HER staggering Instagram success made her a millionaire, with brand endorsements, a lucrative book deal and legions of fans around the world.
But fame has come at a high price for cleaning sensation Mrs Hinch, who has battled a series of secret heartaches.
Attacked by internet trolls, Sophie Hinchliffe, the 30-year-old real woman behind that Insta persona, is now taking antidepressants to cope.
In her bestselling memoir This Is Me, out last month, she writes: “These people have almost destroyed me and the fact that I am on medication for depression and anxiety for the first time in my life is largely down to what they have put me through.”
The mum of one has also struggled to come to terms with how quickly life changed when she went from anonymous housewife from Maldon, Essex, to global “cleanfluencer”, amassing nearly four million followers in just two years.
Her ever-growing band of fans, nicknamed Hinchers, hang on her every word and love getting glimpses into her family life, along with enjoying her advice, sense of humour and “All the best” catchphrase.
The products she promotes, such as Zoflora and Minky cloths, fly off the shelves. Millions tune in to watch her clean a toilet, while her grey-and-chrome home has provided inspiration for countless interiors across the country.
Company accounts show her Mrs Hinch brand pulled in £2.1million in the year to April thanks to sponsored posts, brand partnerships and a deal with publisher Penguin that has seen her release four books.
Not bad for a working-class girl who was bullied at school and dropped out of the sixth form.
But as well as the trolling, longstanding insecurities over her appearance have worsened with life in the spotlight.
She has suffered complications from the weight-loss surgery she underwent in her early twenties.
And she hit breaking point after giving birth to son Ronnie in 2019, coming close to developing postnatal depression.
Sophie — who became best friends with telly presenter Stacey Solomon, 31, after the Loose Women star reached out last summer when they both had young babies — details her turmoil in This Is Me.
She aims to keep her Instagram an uplifting place and many of her Hinchers see the community she has created as a lifeline.
‘TEARS, STRESS & SLEEPLESS NIGHTS’
But Sophie opens up in the memoir about the often troubling reality behind the scenes.
In it, she describes “the dark and completely devastating” side to becoming Insta-famous, which has caused her “so many tears, stress and sleepless nights”.

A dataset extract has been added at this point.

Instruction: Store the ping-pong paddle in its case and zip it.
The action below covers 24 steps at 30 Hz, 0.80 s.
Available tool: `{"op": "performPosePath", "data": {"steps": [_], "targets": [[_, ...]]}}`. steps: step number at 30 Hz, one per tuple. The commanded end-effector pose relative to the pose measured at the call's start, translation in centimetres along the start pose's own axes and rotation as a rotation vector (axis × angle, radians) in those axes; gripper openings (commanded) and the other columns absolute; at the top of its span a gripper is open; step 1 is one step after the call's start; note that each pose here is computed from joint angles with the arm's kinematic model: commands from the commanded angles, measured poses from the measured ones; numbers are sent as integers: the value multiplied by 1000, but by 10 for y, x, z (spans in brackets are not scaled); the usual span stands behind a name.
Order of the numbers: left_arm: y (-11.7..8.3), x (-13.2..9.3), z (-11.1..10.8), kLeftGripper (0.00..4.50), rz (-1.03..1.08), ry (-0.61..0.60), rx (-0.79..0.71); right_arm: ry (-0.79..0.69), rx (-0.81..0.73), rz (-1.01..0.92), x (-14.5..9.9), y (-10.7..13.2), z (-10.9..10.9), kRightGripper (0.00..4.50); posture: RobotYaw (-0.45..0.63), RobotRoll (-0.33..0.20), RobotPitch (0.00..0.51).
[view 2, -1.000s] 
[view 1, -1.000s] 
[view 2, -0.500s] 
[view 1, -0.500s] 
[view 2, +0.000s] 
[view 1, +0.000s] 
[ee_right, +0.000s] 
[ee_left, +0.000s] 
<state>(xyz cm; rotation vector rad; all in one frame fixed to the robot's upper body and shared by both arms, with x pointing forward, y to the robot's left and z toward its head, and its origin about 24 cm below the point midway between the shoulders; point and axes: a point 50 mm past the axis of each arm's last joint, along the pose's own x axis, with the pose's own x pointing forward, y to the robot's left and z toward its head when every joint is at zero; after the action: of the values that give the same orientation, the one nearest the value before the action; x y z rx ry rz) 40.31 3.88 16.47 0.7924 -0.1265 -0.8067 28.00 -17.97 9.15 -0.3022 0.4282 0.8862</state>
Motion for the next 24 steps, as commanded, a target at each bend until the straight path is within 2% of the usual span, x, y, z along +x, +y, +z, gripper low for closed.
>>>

Sophie says she has been pushed to the limit by relentless internet bullies, who attack her looks and lifestyle, picking apart everything she posts.
She details the daily deluge of abusive messages to her inbox and the sustained hate campaigns on trashing forums that exist “only to ridicule, torment and abuse”.
Some sickening attacks have even focused on 17-month-old Ronnie.
Sophie powerfully writes: “They attack the way he looks, criticise his development and all sorts of other twisted, spiteful things I can’t even bring myself to repeat.
“I will never ever understand people picking on a tiny, defenceless baby.”
The effects of the trolling came to a head around last Christmas when a stream of abuse and body-shaming triggered a panic attack she reveals “felt like I was dying”.
It took Sophie days to recover and she knew she had to speak to a doctor about the toll it was having on her mental health. Her GP prescribed medication she says helps her “keep things on more of an even keel”.
But she still frequently grapples with her anxiety.
Many of her Hinchers suffer too and, like Sophie, use cleaning as a way of managing it.
Sophie’s “rock” has been her husband Jamie.
BODY ANXIETIES
They met eight years ago while working at the same London-based recruitment company and married in August 2018.
Jamie, 42, gave up work last year as her influencing career took off.
She writes: “He’s a brilliant emotional support for me. He is my wingman in what has become an absolute machine and I need him now more than ever.”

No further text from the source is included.